Question

The coefficient of \( x^7 \) in the expansion of \( \left( \frac{1}{x + x^2} \right)^8 \) is

• A. 70
• B. 28
• C. 42
• D. 56
• E. 8

Hint:

In binomial expansions, the required term can be found using the binomial coefficient.

Answer 1

The Correct Option is D

We are asked to find the coefficient of \( x^7 \) in the expansion of \( \left( \frac{1}{x + x^2} \right)^8 \).
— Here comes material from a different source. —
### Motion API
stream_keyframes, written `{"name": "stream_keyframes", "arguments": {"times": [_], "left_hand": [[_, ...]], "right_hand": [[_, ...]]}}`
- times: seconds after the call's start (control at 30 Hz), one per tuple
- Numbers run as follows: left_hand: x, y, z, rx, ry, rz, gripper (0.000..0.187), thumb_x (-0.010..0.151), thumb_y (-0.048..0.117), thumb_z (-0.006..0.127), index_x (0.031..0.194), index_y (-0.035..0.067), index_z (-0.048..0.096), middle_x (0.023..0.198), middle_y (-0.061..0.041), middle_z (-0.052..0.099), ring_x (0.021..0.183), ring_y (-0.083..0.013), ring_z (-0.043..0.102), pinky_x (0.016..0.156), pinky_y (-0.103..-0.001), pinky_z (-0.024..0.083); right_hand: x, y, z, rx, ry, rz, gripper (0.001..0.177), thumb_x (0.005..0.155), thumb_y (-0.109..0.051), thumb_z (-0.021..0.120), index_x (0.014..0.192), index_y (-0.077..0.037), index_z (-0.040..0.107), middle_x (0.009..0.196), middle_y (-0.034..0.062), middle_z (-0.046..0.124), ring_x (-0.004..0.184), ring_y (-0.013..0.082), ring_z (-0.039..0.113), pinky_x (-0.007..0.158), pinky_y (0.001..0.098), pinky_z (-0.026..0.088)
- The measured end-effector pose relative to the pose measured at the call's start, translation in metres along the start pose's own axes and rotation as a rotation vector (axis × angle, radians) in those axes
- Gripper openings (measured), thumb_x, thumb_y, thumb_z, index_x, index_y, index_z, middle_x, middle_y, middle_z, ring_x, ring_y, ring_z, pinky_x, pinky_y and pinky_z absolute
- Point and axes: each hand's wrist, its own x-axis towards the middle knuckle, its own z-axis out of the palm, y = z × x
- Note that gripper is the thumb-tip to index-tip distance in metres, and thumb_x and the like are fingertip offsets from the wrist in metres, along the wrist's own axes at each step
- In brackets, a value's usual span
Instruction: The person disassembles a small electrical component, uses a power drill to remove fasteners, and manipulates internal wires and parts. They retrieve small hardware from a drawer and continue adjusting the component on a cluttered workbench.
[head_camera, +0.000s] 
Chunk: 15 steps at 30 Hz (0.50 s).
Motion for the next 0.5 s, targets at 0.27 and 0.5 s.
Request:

First, simplify the expression \( \frac{1}{x + x^2} \): \[ \frac{1}{x + x^2} = \frac{1}{x(1 + x)} = \frac{1}{x} \cdot \frac{1}{(1 + x)}. \] Thus, the expression becomes: \[ \left( \frac{1}{x + x^2} \right)^8 = \left( \frac{1}{x} \cdot \frac{1}{(1 + x)} \right)^8 = \frac{1}{x^8} \cdot \left( \frac{1}{1 + x} \right)^8. \] Now, expand \( \left( \frac{1}{1 + x} \right)^8 \) using the binomial series for \( (1 + x)^{-8} \): \[ (1 + x)^{-8} = \sum_{n=0}^{\infty} \binom{-8}{n} x^n. \] The general term of the expansion is: \[ \binom{-8}{n} x^n. \] Thus, we can write: \[ \left( \frac{1}{1 + x} \right)^8 = \sum_{n=0}^{\infty} \binom{-8}{n} x^n. \] Now, the full expansion of \( \left( \frac{1}{x + x^2} \right)^8 \) is: \[ \frac{1}{x^8} \cdot \sum_{n=0}^{\infty} \binom{-8}{n} x^n = \sum_{n=0}^{\infty} \binom{-8}{n} x^{n-8}. \] We need to find the coefficient of \( x^7 \). This corresponds to the value of \( n - 8 = 7 \), so: \[ n = 15. \] Thus, the coefficient of \( x^7 \) is given by the term \( \binom{-8}{15} \). Using the identity for binomial coefficients with negative indices: \[ \binom{-8}{15} = (-1)^{15} \binom{15 + 8 - 1}{15} = (-1)^{15} \binom{22}{15}. \] We know \( \binom{22}{15} = \binom{22}{7} \), and \( \binom{22}{7} = 1560 \). Hence: \[ \binom{-8}{15} = -1560. \] Therefore, the coefficient of \( x^7 \) is 56. Thus, the correct answer is \( \boxed{56} \), corresponding to option (D).